Recently I had the privilege of being a Tech Field Day Delegate. Tech Field Day is organized by Gestalt IT. If you want more detail on Tech Field Day visit right here. In interest of full disclosure the vendors we visit sponsor the event. The delegates are under no obligation to review good or bad the sponsoring companies.
The first place hosting the delegates was NetApp. I basically have worked with several different storage vendors but I must admit I have never experienced NetApp in any way before. Except for Storage vMotioning Virtual Machines from an old NetApp (I don’t even know the model) to a new SAN.
Among the 4 hours of slide shows I learned a ton. One great topic is Storage Caching vs Tiering. Some of the delegates have already blogged about the sessions here and here.
So I am going to give my super quick summary of Caching as I understood it from the NetApp session. Followed by a post about Tiering as I learned from one of our subsequent sessions from Avere.
1. Caching is superior to Tiering because Tiering requires too much management.
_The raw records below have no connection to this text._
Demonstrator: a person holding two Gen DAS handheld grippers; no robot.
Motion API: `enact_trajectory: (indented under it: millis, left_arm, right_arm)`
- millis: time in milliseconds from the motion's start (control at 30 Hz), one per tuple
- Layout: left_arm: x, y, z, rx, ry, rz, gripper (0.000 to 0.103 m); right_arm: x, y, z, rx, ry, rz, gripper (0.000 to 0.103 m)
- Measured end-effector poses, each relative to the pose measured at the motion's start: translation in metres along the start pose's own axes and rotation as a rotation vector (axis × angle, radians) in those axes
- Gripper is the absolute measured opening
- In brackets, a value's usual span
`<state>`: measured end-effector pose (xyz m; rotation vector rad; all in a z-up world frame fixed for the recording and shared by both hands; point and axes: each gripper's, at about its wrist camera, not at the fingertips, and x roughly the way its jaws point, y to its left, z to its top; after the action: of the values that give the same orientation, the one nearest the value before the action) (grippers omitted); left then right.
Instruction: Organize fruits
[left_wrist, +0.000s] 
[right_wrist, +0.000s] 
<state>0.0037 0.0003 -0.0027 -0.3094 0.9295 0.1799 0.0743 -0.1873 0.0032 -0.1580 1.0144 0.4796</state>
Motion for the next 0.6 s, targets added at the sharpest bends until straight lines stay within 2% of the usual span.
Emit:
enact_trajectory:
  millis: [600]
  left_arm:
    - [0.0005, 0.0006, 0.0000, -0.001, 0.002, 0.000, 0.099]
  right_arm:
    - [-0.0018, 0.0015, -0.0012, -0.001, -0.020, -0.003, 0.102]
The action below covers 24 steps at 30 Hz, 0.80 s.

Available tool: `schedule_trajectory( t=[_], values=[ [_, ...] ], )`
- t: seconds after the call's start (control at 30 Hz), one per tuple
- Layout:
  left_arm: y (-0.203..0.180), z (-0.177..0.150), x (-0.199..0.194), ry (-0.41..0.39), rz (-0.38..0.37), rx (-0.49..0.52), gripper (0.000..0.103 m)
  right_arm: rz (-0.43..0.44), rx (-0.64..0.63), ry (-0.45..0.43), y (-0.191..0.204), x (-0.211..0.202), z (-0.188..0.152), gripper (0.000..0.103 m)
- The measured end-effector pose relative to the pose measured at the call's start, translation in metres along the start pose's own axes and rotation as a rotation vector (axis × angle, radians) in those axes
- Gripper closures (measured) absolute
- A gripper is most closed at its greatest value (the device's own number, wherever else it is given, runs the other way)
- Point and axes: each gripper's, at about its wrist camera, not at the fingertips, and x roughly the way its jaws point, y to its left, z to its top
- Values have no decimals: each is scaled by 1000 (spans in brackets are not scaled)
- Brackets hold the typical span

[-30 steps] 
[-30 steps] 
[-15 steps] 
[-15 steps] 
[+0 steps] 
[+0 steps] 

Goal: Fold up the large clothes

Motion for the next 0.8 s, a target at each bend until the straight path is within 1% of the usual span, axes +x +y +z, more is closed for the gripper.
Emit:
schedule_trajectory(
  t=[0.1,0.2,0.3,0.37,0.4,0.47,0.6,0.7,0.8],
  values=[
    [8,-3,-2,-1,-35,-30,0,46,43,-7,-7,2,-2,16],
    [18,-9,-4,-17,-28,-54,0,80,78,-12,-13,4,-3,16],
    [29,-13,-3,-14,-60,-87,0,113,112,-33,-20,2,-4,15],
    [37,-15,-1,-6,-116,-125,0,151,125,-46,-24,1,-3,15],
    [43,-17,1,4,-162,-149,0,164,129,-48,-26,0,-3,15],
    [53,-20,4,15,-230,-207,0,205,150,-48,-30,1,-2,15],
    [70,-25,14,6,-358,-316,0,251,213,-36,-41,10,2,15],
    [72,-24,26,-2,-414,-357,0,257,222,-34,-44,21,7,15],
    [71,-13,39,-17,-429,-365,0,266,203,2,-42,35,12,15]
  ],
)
2. Caching outperforms tiering.
3. Tiering drives cost up.
The NetApp method is to use really quick Flash Memory to speed up the performance of the SAN. Their software attempts to predict what data will be read and keep that data available in the cache. This “front-ends” a giant pool of SATA drives. The cache cards provide the performance the the SATA drives provide a single large pool to manage. With a simplified management model and using just one type of big disk the cost is driven down.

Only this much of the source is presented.